Sensitive dissection of a genomic regulatory landscape using bulk and targeted single-cell activation [NuCaptureC]

Transcriptional enhancers are non-coding DNA elements that regulate gene transcription in a temporal and tissue-specific manner. Despite advances in computational and experimental methods, identifying enhancers and their target genes essential for specific biological processes remains challenging. Determining target genes for enhancers is also complex and often relies on indirect, low-resolution, and/or assumptive methodologies. To identify and functionally perturb enhancers at their endogenous sites without altering their sequence, we performed a pooled tiling CRISPR activation (CRISPRa) screen surrounding PHOX2B, a master regulator of neuronal cell fate and a key player in neuroblastoma development.

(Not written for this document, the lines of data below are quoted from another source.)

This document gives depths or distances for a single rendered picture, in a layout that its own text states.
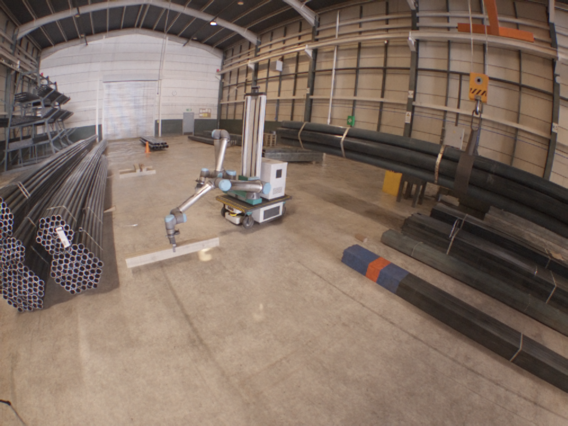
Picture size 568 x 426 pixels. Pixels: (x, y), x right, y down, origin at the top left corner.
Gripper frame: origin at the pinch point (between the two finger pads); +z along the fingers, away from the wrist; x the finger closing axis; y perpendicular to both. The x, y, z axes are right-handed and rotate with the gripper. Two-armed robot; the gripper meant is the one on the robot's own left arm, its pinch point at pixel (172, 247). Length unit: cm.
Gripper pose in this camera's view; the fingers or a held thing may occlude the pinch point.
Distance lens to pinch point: 245.7
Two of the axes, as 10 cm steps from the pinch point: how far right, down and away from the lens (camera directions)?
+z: -0.9, 9.3, 3.6
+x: 6.3, 3.4, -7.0
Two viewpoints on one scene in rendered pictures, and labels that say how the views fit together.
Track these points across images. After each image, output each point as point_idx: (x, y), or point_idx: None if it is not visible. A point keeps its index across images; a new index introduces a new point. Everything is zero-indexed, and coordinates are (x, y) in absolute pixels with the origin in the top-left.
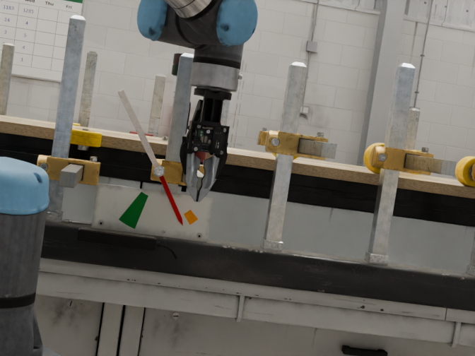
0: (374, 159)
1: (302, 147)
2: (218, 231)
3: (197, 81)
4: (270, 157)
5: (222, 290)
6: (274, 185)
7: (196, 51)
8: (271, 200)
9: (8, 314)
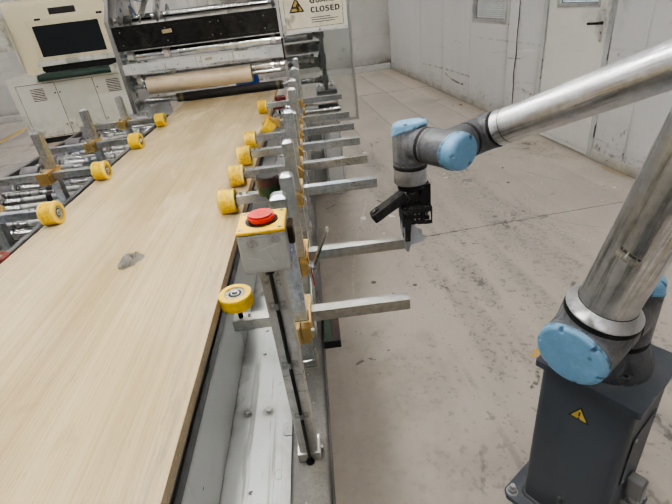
0: (301, 176)
1: (316, 191)
2: (246, 284)
3: (424, 181)
4: (206, 218)
5: None
6: (305, 224)
7: (419, 163)
8: (304, 234)
9: None

This screen allowed the identification of CRISPRa- responsive elements (CaREs) that alter cellular growth within the 2 Mb genomic region. To determine CaRE target genes, we developed TESLA-seq (TargEted- SingLe- cell- Activation), which combines CRISPRa screening with targeted single-cell RNA-sequencing, and identified functional CaRE-target gene pairs. While most TESLA-revealed CaRE-gene relationships involved neuroblastoma-related regulatory elements already active in the system, we found many CaREs and target connections normally active only in other tissue types or with no previous evidence and induced out of context by CRISPRa. This highlights the power of TESLA-seq to reveal gene regulatory networks active outside of a given experimental system. Overall design: nuCapture C was performed according to (Downes et al., 2022). Single-stranded DNA probes were obtained from IDT as an xGen Lockdown Pool and are listed in the manuscript. Paired-end sequencing (2x150nt) was performed on a NextSeq 500/550 using a HighOutput v2 Kit for 300 cycles (Illumina #FC-420-1004, discontinued).